[Augustus Frederick, Duke of Sussex, son of George III.] Autograph Letter Signed ('Augustus Frederick') [to Earl St Vincent], attacking the Prime Minister Lord Liverpool while discussing his election as President of the Royal Society of Arts.

Author: 
Augustus Frederick, Duke of Sussex (1773-1843), sixth son of George III, bibliophile [John Jervis, 1st Earl of St Vincent (1735-1823), naval hero; Ellis Cornelia Knight (1757-1837); Lord Liverpool]
Publication details: 
Kensington Palace; 3 February 1816.
£350.00
SKU: 21759

An interesting letter, attacking the serving Tory Prime Minister Robert Banks Jenkinson, 2nd Earl of Liverpool (1770-1828), who had stood against the Duke of Sussex (noted for his liberal sympathies) in the election for President of the Royal Society of Arts. 3pp, 12mo. Bifolium. In good condition, lightly aged and worn. Folded three times. The recipient is not named, but is identified in an endorsement on the reverse of the second leaf as 'Earl St Vincent'. Written in a hurried, untidy hand.
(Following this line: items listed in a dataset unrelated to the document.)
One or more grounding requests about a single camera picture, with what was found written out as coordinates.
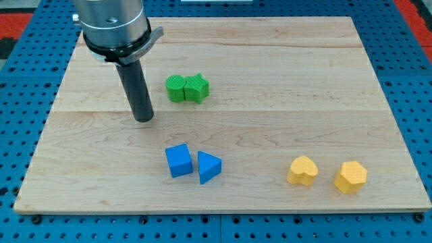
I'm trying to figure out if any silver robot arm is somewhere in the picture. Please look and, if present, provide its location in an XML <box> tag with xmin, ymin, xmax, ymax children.
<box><xmin>73</xmin><ymin>0</ymin><xmax>163</xmax><ymax>66</ymax></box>

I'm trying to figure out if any wooden board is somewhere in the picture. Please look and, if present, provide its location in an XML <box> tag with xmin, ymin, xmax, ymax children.
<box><xmin>14</xmin><ymin>17</ymin><xmax>431</xmax><ymax>215</ymax></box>

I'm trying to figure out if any blue cube block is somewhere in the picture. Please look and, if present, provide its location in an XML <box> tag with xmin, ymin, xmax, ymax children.
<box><xmin>165</xmin><ymin>144</ymin><xmax>193</xmax><ymax>178</ymax></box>

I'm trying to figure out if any green star block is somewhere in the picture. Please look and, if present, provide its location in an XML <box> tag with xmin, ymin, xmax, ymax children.
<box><xmin>184</xmin><ymin>74</ymin><xmax>209</xmax><ymax>104</ymax></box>

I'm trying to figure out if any blue triangular prism block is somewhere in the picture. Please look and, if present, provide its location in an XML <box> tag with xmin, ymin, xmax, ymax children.
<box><xmin>198</xmin><ymin>151</ymin><xmax>222</xmax><ymax>184</ymax></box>

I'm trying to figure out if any green cylinder block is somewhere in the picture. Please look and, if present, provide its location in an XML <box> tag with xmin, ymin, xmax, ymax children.
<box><xmin>165</xmin><ymin>74</ymin><xmax>186</xmax><ymax>103</ymax></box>

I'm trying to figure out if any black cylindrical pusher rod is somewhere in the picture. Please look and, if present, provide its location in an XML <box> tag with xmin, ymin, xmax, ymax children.
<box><xmin>116</xmin><ymin>61</ymin><xmax>154</xmax><ymax>122</ymax></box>

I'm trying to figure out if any yellow heart block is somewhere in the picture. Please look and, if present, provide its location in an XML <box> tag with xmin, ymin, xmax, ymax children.
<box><xmin>286</xmin><ymin>155</ymin><xmax>319</xmax><ymax>186</ymax></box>

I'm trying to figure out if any yellow hexagon block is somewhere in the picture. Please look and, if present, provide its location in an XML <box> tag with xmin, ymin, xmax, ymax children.
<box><xmin>333</xmin><ymin>161</ymin><xmax>367</xmax><ymax>194</ymax></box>

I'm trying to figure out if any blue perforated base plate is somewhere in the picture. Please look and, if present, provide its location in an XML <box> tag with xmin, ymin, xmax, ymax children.
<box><xmin>1</xmin><ymin>0</ymin><xmax>431</xmax><ymax>242</ymax></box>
The letter begins: 'My Dear Lord | Our excellent friend Miss Knight informed me how kind and how anxious You had been about my election as President of the Society for the Promotion of Arts Manufacture and Commerce; You will therefore I trust excuse my intruding upon your time to express the Gratitude for Your Lordship's friendly exertions on the occasion.' Referring to the Prime Minister Lord Liverpool he continues: 'Through the Kindness of my friends my triumph over the Premier has been complete.' His pleasure over his rival's failure 'has not been small on the Occasion, for his Lordship opposed himself, knowing that my name had been up Three Weeks, and even his Vote had been solicited at that period […] Could I prognosticate a further decline in public Opinion I should be most happy for a Minister of England who ventures to establish a Succession by Fraud against the General Wish of Nation is not well calculated to inspire confidence as to his Constitutional [?]'. He ends by sending his regards, and in a postscript asks for an enclosure to be 'delivered to Miss Knight'. Ellis Cornelia Knight (1757-1837) is present among Jervis's mourners in his 1838 biography as 'Miss Knight, formerly, sub-governess to the Princess Charlotte of Wales'. From the distinguished autograph collection of the psychiatrist Richard Alfred Hunter (1923-1981), whose collection of 7000 works relating to psychiatry is now in Cambridge University Library. Hunter and his mother Ida Macalpine had a particular interest in the illness of King George III, and their book 'George III and the Mad Business' (1969) suggested the diagnosis of porphyria popularised by Alan Bennett in his play 'The Madness of George III'.